[all-commits] [llvm/llvm-project] 50af82: [AArch64] Cost all perfect shuffles entries as cost 1

Tue Apr 19 04:05:18 PDT 2022

  Branch: refs/heads/main
  Home:   https://github.com/llvm/llvm-project
  Commit: 50af82701c169e3ca2cf31a89fe7927e0ecb9b35
      https://github.com/llvm/llvm-project/commit/50af82701c169e3ca2cf31a89fe7927e0ecb9b35
  Author: David Green <david.green at arm.com>
  Date:   2022-04-19 (Tue, 19 Apr 2022)

  Changed paths:
    M llvm/lib/Target/AArch64/AArch64PerfectShuffle.h
    M llvm/test/CodeGen/AArch64/aarch64-wide-shuffle.ll
    M llvm/test/CodeGen/AArch64/arm64-dup.ll
    M llvm/test/CodeGen/AArch64/arm64-rev.ll
    M llvm/test/CodeGen/AArch64/build-vector-extract.ll
    M llvm/test/CodeGen/AArch64/insert-extend.ll
    M llvm/test/CodeGen/AArch64/neon-wide-splat.ll
    M llvm/test/CodeGen/AArch64/shuffle-tbl34.ll
    M llvm/test/CodeGen/AArch64/shuffles.ll
    M llvm/test/CodeGen/AArch64/sinksplat.ll
    M llvm/utils/PerfectShuffle/PerfectShuffle.cpp

  Log Message:
  -----------
  [AArch64] Cost all perfect shuffles entries as cost 1

A brief introduction to perfect shuffles - AArch64 NEON has a number of
shuffle operations - dups, zips, exts, movs etc that can in some way
shuffle around the lanes of a vector. Given a shuffle of size 4 with 2
inputs, some shuffle masks can be easily codegen'd to a single
instruction. A <0,0,1,1> mask for example is a zip LHS, LHS. This is
great, but some masks are not so simple, like a <0,0,1,2>. It turns out
we can generate that from zip LHS, <0,2,0,2>, having generated
<0,2,0,2> from uzp LHS, LHS, producing the result in 2 instructions.

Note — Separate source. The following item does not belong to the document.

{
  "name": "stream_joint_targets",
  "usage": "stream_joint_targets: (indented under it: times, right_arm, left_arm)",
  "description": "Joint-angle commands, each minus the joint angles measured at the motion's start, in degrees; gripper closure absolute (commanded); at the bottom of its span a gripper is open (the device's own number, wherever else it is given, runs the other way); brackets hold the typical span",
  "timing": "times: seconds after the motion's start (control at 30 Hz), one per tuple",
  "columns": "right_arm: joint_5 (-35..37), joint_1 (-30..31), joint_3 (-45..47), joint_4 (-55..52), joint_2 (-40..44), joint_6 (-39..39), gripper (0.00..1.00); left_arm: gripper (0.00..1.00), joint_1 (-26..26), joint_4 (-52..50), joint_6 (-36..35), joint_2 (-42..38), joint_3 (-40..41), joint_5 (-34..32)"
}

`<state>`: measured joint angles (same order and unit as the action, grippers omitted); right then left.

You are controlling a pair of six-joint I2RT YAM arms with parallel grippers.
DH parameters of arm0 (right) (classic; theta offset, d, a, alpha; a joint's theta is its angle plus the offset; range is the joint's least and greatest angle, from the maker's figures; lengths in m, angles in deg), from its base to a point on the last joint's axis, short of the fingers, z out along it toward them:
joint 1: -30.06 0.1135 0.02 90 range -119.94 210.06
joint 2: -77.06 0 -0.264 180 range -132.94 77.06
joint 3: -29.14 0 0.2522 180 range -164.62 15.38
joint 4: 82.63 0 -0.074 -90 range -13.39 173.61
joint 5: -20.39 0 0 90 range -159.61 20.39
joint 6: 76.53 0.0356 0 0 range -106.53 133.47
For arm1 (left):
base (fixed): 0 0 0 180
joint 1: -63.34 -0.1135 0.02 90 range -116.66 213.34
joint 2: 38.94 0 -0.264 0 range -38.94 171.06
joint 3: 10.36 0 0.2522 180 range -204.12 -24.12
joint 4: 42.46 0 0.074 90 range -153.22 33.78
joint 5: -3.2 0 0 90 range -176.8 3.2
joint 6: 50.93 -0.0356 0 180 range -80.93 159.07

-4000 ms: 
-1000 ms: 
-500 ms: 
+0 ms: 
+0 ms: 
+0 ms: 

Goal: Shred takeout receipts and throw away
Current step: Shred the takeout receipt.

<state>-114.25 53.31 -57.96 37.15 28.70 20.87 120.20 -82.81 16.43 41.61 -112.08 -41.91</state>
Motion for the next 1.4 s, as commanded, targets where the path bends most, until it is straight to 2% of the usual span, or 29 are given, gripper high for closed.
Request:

It is not obvious from a given mask how to get there though. So we have
a simple program (PerfectShuffle.cpp in the util folder) that can scan
through all combinations of 4-element vectors and generate the perfect
combination of results needed for each shuffle mask (for some definition
of perfect). This is run offline to generate a table that is queried for
generating shuffle instructions. (Because the table could get quite big,
it is limited to 4 element vectors).

In the perfect shuffle tables zip, unz and trn shuffles were being cost
as 2, which is higher than needed and skews the perfect shuffle tables
to create inefficient combinations. This sets them to 1 and regenerates
the tables. The codegen will usually be better and the costs should be
more precise (but it can get less second-order re-use of values from
multiple shuffles, these cases should be fixed up in subsequent patches.

Differential Revision: https://reviews.llvm.org/D123379